* **Exercise requirements**: Find, in the records below, the line that contains "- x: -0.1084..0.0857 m" and the line that contains "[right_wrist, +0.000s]". Copy those two lines and everything between them exactly, but not the pictures.
*** Provided records
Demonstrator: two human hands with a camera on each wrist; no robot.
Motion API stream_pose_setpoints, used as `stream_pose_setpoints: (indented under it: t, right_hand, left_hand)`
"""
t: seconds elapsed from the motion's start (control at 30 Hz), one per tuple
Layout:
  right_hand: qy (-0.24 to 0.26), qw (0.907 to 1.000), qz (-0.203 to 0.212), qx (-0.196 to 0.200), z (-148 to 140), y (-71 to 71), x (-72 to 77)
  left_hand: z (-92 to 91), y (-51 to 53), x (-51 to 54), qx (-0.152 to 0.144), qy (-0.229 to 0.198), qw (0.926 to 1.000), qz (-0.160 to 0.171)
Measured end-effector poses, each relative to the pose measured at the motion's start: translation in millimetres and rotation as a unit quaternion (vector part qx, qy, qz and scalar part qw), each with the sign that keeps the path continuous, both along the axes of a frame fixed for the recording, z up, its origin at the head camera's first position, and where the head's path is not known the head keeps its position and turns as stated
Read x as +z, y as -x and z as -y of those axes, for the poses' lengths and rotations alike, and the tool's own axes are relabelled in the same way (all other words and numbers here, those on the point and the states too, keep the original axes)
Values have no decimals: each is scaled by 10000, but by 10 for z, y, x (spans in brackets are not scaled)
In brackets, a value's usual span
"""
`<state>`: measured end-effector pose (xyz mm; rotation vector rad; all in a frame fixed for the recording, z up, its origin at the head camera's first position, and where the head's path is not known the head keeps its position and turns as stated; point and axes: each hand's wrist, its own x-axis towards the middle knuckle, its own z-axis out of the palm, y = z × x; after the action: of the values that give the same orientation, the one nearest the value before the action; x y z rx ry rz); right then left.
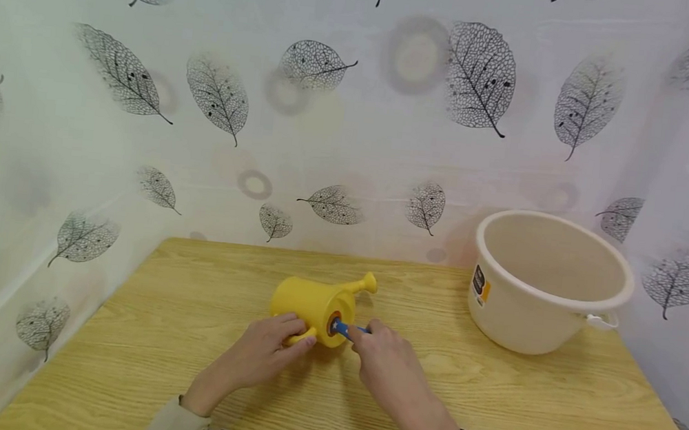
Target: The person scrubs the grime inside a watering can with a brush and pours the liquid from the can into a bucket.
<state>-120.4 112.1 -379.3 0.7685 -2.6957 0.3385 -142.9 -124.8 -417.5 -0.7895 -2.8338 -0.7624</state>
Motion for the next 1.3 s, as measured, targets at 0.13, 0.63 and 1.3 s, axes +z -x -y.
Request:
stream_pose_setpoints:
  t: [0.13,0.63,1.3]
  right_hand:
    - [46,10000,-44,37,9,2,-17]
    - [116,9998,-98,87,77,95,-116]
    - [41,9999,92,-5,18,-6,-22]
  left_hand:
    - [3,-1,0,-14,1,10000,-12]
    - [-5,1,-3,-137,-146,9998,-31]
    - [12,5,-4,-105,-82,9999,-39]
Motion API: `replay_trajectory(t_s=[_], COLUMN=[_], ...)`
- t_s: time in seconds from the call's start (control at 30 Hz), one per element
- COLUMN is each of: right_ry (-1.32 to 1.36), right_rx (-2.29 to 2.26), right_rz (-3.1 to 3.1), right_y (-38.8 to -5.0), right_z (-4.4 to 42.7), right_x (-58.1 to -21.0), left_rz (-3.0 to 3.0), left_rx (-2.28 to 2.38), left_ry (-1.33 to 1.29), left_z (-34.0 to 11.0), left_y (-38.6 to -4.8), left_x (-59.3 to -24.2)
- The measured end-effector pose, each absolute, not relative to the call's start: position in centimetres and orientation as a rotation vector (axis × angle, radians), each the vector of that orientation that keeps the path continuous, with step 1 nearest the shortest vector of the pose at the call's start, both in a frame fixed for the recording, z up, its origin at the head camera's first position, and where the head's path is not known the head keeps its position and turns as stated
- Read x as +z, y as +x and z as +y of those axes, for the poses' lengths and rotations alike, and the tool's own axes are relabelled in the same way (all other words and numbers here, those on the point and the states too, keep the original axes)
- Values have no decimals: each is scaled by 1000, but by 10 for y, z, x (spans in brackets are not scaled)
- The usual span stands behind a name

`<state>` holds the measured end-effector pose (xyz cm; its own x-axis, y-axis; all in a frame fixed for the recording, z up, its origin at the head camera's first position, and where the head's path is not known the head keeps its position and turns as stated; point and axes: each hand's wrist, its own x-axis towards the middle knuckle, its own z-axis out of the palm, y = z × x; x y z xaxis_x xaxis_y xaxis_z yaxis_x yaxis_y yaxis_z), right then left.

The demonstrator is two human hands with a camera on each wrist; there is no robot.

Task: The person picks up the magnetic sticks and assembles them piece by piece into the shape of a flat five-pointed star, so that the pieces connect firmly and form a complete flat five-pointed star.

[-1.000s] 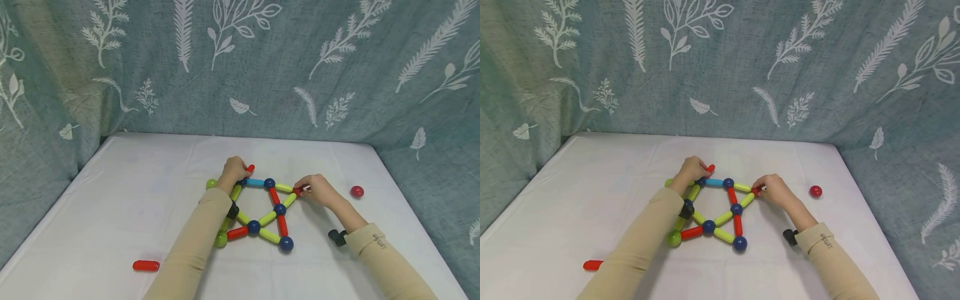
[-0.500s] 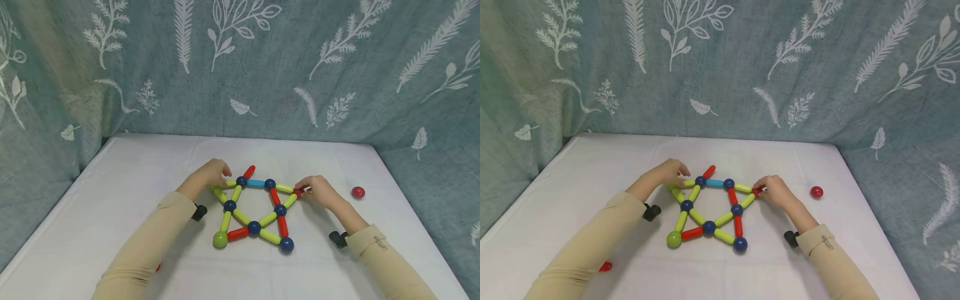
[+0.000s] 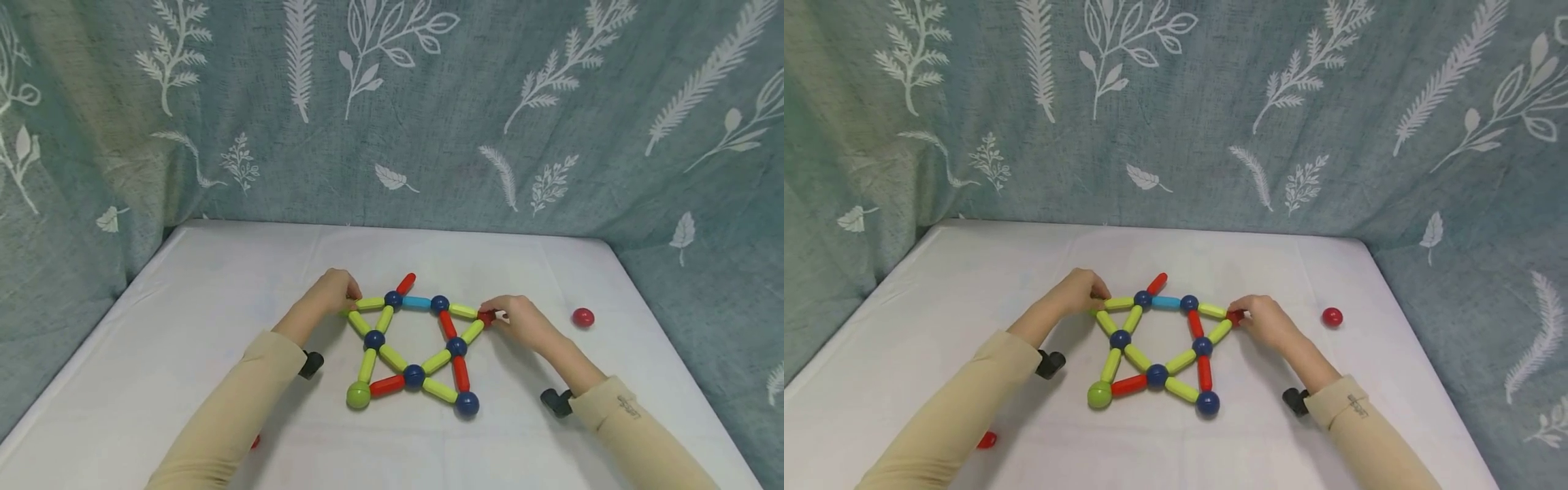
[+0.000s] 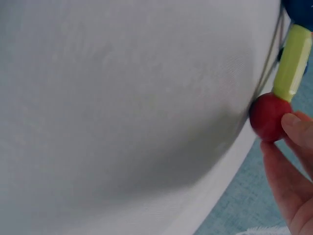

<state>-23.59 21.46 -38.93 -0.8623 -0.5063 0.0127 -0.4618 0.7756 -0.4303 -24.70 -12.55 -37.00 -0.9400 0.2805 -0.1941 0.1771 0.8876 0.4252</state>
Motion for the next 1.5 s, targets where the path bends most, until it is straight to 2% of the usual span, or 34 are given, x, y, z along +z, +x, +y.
replay_trajectory(t_s=[0.87, 1.27, 1.5], right_ry=[-861, -713, -573], right_rx=[-1012, -1022, -877], right_rz=[2590, 2658, 2746], right_y=[-143, -130, -135], right_z=[212, 195, 195], right_x=[-390, -393, -385], left_rz=[2785, 2799, 2780], left_rx=[771, 736, 660], left_ry=[372, 385, 454], left_z=[-137, -136, -143], left_y=[-250, -247, -229], left_x=[-374, -376, -373])
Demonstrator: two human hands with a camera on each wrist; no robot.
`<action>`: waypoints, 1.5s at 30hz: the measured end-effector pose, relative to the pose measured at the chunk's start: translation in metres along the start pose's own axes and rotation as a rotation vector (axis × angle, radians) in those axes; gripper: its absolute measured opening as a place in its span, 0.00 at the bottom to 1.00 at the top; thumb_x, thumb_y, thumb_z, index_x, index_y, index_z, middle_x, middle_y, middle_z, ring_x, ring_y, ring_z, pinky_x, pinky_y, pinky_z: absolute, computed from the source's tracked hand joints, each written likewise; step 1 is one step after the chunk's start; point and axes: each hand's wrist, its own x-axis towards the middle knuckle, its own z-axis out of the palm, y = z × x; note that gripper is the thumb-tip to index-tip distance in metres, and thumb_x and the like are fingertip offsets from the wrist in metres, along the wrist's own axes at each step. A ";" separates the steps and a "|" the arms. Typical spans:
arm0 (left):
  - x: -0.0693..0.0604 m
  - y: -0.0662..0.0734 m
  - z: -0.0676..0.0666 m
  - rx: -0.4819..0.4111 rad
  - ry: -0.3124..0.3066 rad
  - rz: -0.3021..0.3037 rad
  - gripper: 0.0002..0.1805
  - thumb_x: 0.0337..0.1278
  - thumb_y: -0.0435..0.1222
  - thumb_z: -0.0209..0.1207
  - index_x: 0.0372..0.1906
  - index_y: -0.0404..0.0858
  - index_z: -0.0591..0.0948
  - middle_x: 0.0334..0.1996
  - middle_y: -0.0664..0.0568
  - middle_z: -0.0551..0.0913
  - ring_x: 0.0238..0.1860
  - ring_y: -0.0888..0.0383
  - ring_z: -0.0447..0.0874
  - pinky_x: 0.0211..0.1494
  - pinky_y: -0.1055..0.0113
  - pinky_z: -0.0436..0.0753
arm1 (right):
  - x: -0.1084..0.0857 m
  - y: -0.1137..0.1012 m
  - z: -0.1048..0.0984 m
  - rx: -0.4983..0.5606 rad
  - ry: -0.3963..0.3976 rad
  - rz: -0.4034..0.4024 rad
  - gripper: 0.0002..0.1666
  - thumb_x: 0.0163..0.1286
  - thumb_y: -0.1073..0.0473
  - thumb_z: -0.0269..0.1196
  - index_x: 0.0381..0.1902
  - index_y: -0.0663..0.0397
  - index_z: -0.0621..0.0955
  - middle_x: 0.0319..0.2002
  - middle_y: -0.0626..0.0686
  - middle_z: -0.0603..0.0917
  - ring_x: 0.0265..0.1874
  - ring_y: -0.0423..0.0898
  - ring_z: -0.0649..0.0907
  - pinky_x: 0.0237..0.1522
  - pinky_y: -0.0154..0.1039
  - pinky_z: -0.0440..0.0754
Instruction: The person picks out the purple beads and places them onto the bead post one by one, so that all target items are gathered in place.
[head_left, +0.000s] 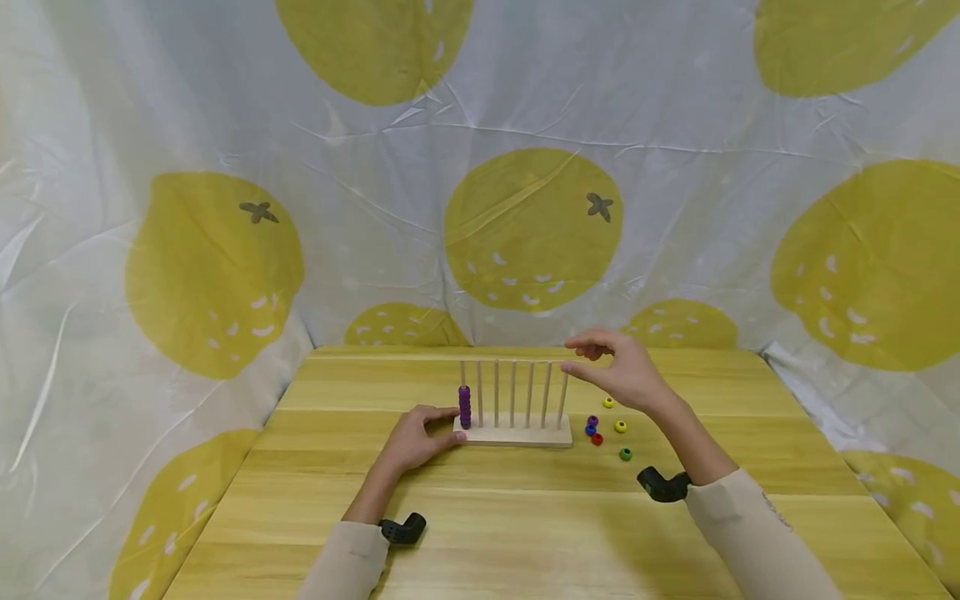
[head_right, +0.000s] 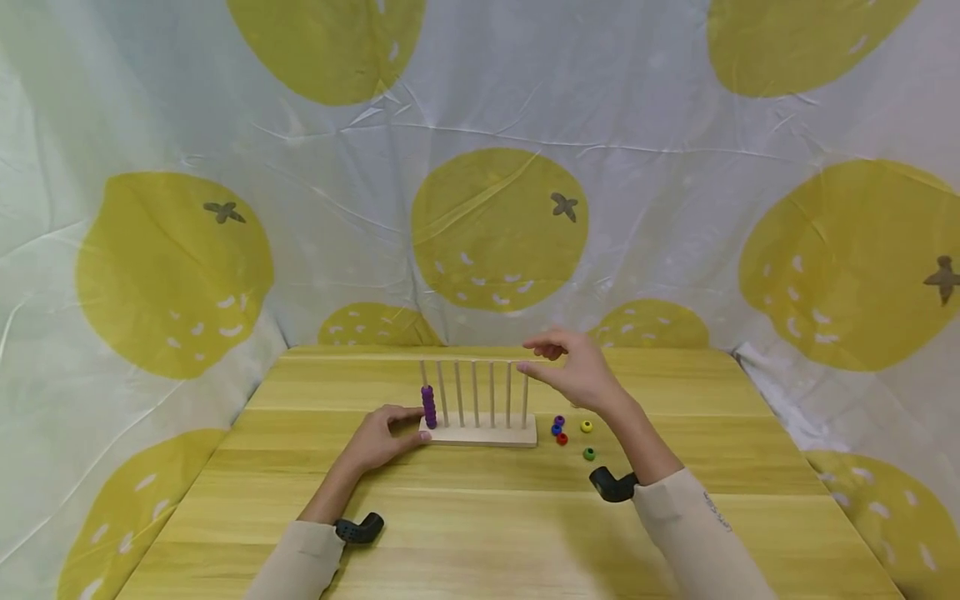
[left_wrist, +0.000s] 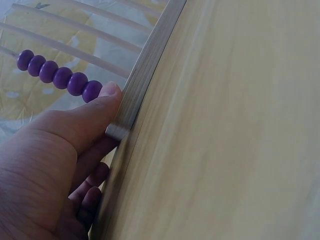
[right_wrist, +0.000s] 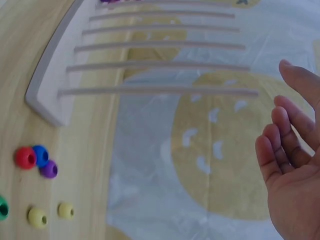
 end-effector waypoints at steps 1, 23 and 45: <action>0.000 0.000 0.000 0.001 0.000 -0.003 0.29 0.55 0.56 0.73 0.60 0.52 0.86 0.60 0.56 0.86 0.67 0.46 0.78 0.72 0.44 0.74 | -0.002 0.004 -0.003 -0.004 0.004 0.007 0.20 0.67 0.45 0.72 0.55 0.42 0.87 0.45 0.48 0.85 0.45 0.48 0.80 0.49 0.41 0.80; 0.002 -0.003 -0.006 -0.015 0.015 -0.008 0.28 0.53 0.55 0.74 0.60 0.52 0.87 0.59 0.56 0.86 0.68 0.46 0.78 0.74 0.45 0.73 | -0.035 0.088 -0.004 -0.052 0.018 0.121 0.20 0.71 0.46 0.69 0.54 0.50 0.88 0.44 0.50 0.86 0.42 0.44 0.81 0.46 0.35 0.83; 0.000 0.001 0.000 -0.018 0.002 0.010 0.28 0.54 0.55 0.74 0.59 0.51 0.87 0.58 0.57 0.87 0.67 0.46 0.79 0.73 0.45 0.74 | -0.056 0.141 0.029 0.020 -0.143 0.229 0.18 0.73 0.55 0.68 0.56 0.59 0.85 0.41 0.51 0.84 0.39 0.44 0.81 0.38 0.32 0.82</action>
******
* **Exercise solution**:
  - x: -0.1084..0.0857 m
  - y: -0.1137..0.1012 m
  - z: -0.1048..0.0984 m
  - rx: -0.4983..0.5606 rad
  - ry: -0.3963..0.3976 rad
  - rz: -0.4034..0.4024 rad
  - gripper: 0.0002..0.1666
  - thumb_x: 0.0163..0.1286
  - thumb_y: -0.1073..0.0473
  - thumb_z: -0.0269..0.1196
  - index_x: 0.0381..0.1902
  - index_y: -0.0663..0.0397
  - index_z: -0.0621..0.0955
  - middle_x: 0.0319..0.2002
  - middle_y: -0.0626..0.0686
  - middle_z: -0.0603..0.0917
  - ring_x: 0.0265..0.1874
  - ring_y: -0.0423..0.0898
  - ring_z: -0.0649..0.0907
  - pinky_x: 0.0237..0.1522
  - pinky_y: -0.0154..0.1039
  - pinky_z: -0.0440..0.0754
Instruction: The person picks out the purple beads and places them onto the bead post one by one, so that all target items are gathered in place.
[head_left, +0.000s] 
[head_right, +0.000s] 
[left_wrist, +0.000s] 
[right_wrist, +0.000s] 

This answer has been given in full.